Work instructions. Within the records, say how many lines include the word "motion"; the answer should be the number and no more.

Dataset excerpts
=====
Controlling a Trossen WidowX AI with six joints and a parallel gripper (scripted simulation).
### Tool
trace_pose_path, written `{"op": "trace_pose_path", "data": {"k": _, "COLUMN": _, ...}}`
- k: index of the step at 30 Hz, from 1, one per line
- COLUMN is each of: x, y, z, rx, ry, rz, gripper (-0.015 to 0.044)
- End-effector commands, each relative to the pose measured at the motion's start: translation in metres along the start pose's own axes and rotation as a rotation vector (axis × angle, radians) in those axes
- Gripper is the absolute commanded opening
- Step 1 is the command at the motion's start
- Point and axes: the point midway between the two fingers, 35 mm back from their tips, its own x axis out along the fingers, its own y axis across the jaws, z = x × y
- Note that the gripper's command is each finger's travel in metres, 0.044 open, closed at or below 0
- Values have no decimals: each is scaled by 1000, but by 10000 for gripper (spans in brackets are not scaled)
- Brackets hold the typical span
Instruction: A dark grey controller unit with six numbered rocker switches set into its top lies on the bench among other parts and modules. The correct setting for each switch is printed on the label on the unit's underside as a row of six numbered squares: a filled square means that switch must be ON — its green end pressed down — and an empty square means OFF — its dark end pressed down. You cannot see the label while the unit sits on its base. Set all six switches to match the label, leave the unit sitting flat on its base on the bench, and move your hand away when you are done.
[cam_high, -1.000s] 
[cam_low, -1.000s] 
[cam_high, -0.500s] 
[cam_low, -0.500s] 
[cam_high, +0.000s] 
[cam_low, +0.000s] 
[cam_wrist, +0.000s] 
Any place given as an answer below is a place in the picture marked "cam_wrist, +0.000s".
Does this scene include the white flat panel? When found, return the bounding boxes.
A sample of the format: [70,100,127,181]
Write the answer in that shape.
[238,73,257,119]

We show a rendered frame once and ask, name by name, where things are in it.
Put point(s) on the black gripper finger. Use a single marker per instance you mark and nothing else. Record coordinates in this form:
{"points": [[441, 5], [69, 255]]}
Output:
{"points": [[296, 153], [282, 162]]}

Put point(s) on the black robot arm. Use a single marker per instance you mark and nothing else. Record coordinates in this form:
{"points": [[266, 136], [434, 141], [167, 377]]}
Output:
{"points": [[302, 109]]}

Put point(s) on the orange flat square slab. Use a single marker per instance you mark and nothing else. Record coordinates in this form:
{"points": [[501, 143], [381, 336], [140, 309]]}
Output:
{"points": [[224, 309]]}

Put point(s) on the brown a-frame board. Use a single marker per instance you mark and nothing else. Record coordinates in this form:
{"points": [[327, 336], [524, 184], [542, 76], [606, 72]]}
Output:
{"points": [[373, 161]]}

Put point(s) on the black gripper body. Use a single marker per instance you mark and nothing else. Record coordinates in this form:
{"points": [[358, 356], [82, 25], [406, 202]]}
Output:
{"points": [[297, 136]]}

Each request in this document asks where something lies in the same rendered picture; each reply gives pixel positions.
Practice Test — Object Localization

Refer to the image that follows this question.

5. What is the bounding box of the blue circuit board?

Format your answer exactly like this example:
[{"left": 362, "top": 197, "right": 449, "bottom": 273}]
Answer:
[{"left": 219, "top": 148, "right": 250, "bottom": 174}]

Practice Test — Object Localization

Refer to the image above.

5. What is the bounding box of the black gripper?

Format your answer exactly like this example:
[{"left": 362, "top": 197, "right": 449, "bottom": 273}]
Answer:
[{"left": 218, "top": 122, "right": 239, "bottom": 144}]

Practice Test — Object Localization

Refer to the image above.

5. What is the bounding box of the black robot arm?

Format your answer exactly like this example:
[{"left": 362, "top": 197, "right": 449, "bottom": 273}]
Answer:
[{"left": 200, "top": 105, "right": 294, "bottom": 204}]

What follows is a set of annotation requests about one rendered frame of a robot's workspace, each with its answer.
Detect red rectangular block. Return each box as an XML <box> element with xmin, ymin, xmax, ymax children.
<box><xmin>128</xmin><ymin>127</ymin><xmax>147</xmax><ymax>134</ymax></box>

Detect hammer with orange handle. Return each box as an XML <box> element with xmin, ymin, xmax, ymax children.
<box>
=====
Task output. 2